The Phnom Penh Municipal Hall and the Ministry of Environment have issued responses to questions posed by UN Special Rapporteurs regarding the development of the Boeung Tompun and Boeung Choeung Ek wetlands to the south and southwest of the capital by ING Holdings.
On December 23 last year, seven UN representatives, including UN Special Rapporteur on human rights Rhona Smith, jointly presented the Cambodian government with a 13-page letter expressing environmental and rights concerns over the planned developments.
The letter alleged that the project threatened the livelihoods and homes of 1,000 families living in the area and would also cause irreparable damage to the wetlands ecosystem, placing more than a million people at increased risk of flooding.
It would also pollute the Mekong and Bassac rivers with untreated sewage and toxins, posing serious risks for communities living along the rivers and relying on them for income and food.
The letter added that each day, approximately 370,000 cubic metres of waste water is pumped from Phnom Penh into the wetlands, much of which is raw sewage. Infilling of the wetlands is projected to require 77.66 million cubic metres of sand and is ongoing today after commencing in or around 2004.
“If the wetlands continue to be in-filled, it is likely that nearly half of Phnom Penh – roughly 1.2 million people – will be at increased risk of flooding from sewage-contaminated flood waters. The wetlands are essential in providing storage capacity for flood waters, as well as naturally treating Phnom Penh’s wastewater through the planting of aquatic agriculture on the wetlands’ surface,” the letter read.
The UN Rapporteurs addressed questions regarding a dozen key points on issues ranging from human rights to environmental and social impacts, mitigation steps taken and the legal basis for leasing the area to ING Holding, among other topics.
The government’s responses were delivered through the Kingdom’s mission to the UN in Geneva in two separate letters dated February 17 and 18.
The Municipal Hall described the Boeung Tompun-Choeung Ek Satellite City Development Project as a mega-project covering a total area of 2,572ha in Meanchey, Dangkor and Chamkarmon. Comprehensive assessments of environmental and social impacts have been conducted since 2008.
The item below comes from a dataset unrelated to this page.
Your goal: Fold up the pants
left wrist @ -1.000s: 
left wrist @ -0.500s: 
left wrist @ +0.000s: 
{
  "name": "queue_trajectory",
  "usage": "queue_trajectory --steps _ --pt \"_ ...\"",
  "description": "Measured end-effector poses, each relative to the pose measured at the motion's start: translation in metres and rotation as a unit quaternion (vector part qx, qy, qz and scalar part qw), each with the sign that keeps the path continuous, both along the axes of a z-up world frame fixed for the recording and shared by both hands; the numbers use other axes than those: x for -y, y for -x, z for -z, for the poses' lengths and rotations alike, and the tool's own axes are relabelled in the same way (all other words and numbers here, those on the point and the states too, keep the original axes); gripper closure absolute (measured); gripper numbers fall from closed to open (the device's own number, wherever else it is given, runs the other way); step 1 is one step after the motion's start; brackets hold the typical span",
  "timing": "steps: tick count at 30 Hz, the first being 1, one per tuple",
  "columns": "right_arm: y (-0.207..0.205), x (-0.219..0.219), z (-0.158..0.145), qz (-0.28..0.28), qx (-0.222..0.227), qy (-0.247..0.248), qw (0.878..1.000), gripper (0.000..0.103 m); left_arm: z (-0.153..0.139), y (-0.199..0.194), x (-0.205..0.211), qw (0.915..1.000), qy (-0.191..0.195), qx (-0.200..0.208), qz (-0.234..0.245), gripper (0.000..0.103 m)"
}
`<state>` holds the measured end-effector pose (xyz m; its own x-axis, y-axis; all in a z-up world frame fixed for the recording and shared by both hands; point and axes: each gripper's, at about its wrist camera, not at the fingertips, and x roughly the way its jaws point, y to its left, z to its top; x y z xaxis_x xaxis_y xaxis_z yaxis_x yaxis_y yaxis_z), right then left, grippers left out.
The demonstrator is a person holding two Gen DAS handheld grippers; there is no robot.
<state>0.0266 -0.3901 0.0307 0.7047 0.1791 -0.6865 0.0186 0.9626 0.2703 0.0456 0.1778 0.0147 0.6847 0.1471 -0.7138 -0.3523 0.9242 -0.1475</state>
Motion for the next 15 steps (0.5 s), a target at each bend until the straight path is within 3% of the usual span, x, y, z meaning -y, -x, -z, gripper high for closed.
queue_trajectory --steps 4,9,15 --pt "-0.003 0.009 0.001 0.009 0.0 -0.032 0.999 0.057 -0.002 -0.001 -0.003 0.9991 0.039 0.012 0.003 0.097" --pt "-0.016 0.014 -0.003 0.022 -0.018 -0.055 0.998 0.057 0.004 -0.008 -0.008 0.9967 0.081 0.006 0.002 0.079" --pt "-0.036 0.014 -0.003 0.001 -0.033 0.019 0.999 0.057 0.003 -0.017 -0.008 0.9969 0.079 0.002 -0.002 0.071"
The project is not located in a protected natural or conservation area, and the area is not home to any rare wildlife while the extant flora has no economic value, it said.
The administration acknowledged that the reduction of the Boeung Choeung Ek wetlands from 75 million to 18.76 million cubic metres reduced the area’s functionality for purifying natural wastewater but claimed that this has had a minimal impact on the drainage systems of Boeung Trabek, Boeung Tompun and the Mol and Roluos canals.
It said these problems could be resolved through the construction of wastewater treatment stations, rehabilitation of canals and reservoirs and the installation of sluice gates and water pumps at the end of Stoeung Chrov river and Prek Thmey canal.
“The project will generate more than $4 billion in national economic revenues over the next 20 years through increases in property prices, property taxes, business taxes and construction of physical infrastructure as well as direct and indirect job creation for many people, among others,” the Municipal Hall said.
More than 100,000 permanent jobs are expected to be created during the operational phase while 11 million temporary jobs
would be available during the construction phase from 2015 to 2035. Skilled workers in construction, engineering, and other technical specialists are expected to earn monthly salaries ranging from $250 to $12,000.
The project will improve physical infrastructure and ease traffic in southern Phnom Penh via the construction of three highways and 61 arterial roads with an aggregate length of 95.74km.
“Significant progress and achievements of this project have gradually come into reality, which are in stark contrast to the misleading propaganda of foreign media and reports of certain civil society organisations which have, in the absence of rigorous and technical study, portrayed the situation in a selective, subjective, distorted and provocative manner with political motivation,” the Municipal Hall claimed.
Similarly, the environment ministry disputed assertions made by UN representatives, claiming that environmental and social impacts would be not be as extensive as they had been purported to be, citing assessments conducted by an independent consulting firm.
“Allegations of pollution to be caused by the development project are not warranted because the remaining wetland area will receive sewage water from surrounding residences and the Boeung Trabek pumping station,” the ministry said.